Parallelamente alla mostra, si tengono una serie di attività collaterali di grande interesse. Nelle giornate del 10, 17, 24 e 31 luglio e il 21 e 25 settembre, alle 16.30, la Compagnie La Clac mette in scena L’Atelier d’Alberto Giacometti de Jean Genet, una creazione teatrale ispirata agli scritti di Genet, con letture alternate tratte da Ma solitude connaît la vôtre e Cet air d’éternité qui passe…. Incontri intensi che fondono letteratura, teatro e arte, in un’evocazione emozionante del dialogo tra i due maestri. Il giardino del museo ospita inoltre momenti di accoglienza artistica, con performance e attività pensate per avvicinare il pubblico all’universo dell’artista in modo immersivo e partecipato.
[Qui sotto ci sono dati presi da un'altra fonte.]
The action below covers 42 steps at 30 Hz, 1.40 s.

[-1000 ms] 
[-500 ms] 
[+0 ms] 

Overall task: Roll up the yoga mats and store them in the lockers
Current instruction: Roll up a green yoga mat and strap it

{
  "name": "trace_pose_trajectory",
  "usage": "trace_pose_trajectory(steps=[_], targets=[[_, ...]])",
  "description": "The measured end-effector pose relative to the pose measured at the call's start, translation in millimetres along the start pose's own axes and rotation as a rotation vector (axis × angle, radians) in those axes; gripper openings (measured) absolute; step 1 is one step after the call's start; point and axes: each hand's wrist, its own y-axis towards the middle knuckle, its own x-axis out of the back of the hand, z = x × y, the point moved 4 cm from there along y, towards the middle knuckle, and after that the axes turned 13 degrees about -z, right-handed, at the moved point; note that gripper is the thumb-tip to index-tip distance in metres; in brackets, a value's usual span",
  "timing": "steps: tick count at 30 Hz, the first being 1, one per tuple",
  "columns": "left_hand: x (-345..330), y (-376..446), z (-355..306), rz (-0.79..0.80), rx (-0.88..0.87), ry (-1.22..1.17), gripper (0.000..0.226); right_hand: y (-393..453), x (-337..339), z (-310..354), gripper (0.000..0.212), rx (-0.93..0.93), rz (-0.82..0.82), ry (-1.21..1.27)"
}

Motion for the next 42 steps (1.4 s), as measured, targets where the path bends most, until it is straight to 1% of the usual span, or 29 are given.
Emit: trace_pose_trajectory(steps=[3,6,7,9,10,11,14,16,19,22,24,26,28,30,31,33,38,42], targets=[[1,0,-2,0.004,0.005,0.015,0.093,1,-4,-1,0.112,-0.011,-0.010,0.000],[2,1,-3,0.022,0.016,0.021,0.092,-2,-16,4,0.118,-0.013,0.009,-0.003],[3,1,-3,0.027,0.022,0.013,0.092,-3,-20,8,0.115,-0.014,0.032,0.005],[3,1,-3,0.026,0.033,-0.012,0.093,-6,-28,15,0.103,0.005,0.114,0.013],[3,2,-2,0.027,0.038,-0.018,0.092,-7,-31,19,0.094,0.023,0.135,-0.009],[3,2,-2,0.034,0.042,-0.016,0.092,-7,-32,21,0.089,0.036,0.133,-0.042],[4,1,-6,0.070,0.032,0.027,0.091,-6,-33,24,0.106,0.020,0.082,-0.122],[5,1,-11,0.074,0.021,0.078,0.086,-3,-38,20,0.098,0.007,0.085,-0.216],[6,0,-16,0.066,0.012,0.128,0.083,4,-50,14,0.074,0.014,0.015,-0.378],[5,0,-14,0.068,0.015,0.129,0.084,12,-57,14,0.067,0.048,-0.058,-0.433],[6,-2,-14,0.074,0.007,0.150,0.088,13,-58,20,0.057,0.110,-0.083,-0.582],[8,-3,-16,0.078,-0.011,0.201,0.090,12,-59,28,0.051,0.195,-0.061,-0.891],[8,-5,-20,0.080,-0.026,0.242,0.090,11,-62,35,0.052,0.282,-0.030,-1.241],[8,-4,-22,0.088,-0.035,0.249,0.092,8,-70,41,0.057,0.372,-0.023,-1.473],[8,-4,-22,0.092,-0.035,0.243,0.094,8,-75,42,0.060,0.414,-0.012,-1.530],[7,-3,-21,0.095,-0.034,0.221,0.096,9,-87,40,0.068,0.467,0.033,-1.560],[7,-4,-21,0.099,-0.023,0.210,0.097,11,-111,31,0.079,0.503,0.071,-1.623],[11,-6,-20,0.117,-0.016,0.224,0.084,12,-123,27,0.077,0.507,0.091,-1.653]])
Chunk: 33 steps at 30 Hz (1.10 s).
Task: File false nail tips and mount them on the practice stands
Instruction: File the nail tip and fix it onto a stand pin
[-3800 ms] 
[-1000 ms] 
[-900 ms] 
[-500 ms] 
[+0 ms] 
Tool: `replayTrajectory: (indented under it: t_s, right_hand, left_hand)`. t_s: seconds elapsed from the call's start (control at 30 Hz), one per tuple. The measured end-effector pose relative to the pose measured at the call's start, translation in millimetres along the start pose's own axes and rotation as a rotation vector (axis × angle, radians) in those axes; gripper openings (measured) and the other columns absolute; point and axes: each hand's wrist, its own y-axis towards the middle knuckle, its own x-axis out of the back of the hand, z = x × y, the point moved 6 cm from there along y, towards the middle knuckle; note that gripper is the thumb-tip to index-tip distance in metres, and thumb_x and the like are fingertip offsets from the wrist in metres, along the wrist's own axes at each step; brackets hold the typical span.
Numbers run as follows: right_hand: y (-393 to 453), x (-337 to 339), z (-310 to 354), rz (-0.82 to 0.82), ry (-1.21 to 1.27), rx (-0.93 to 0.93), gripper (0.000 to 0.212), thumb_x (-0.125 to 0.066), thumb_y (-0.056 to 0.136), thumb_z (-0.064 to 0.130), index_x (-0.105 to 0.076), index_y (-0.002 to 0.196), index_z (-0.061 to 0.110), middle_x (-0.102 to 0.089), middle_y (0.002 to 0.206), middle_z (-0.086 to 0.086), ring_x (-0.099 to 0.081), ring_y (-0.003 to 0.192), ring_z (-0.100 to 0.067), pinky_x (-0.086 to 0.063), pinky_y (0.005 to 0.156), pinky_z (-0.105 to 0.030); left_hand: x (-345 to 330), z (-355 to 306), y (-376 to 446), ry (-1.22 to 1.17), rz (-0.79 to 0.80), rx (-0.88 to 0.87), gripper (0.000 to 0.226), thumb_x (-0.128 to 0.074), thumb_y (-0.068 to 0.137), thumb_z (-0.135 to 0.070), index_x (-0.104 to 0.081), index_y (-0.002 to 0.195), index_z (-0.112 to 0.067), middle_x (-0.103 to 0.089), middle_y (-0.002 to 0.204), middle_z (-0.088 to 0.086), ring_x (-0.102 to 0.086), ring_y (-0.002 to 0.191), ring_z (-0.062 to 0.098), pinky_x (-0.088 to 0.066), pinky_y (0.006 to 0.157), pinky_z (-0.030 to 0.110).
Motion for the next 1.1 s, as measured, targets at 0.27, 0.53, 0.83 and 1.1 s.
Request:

Sono inoltre disponibili le visite guidate all’esposizione di Giacometti.


 

E chi desiderasse completare il proprio viaggio nella Marsiglia artistica del 2025 potrà scoprire nel quartiere dell’Estaque i paesaggi che incantarono Cézanne e altri maestri. Un itinerario pittorico tra colline e scorci marini, per immergersi nella luce mediterranea che ha nutrito l’anima dei pittori. Da non perdere anche il MuCEM, con la sua architettura ardita e le mostre di respiro internazionale, così come il quartiere del Panier, cuore storico della città. Marsiglia si rivela così nell'anno che la Francia dedica a Cézanne crocevia di culture, bellezza e storia, una città che attraverso l’arte sa parlare al presente con voce limpida e profonda.

Il viaggio stampa a Marsiglia e la visione della mostra sono stati possibili grazie alla Camera di Commercio Italiana in Francia a Marsiglia, il Dipartimento delle Bocche del Rodano e Provenza Turismo.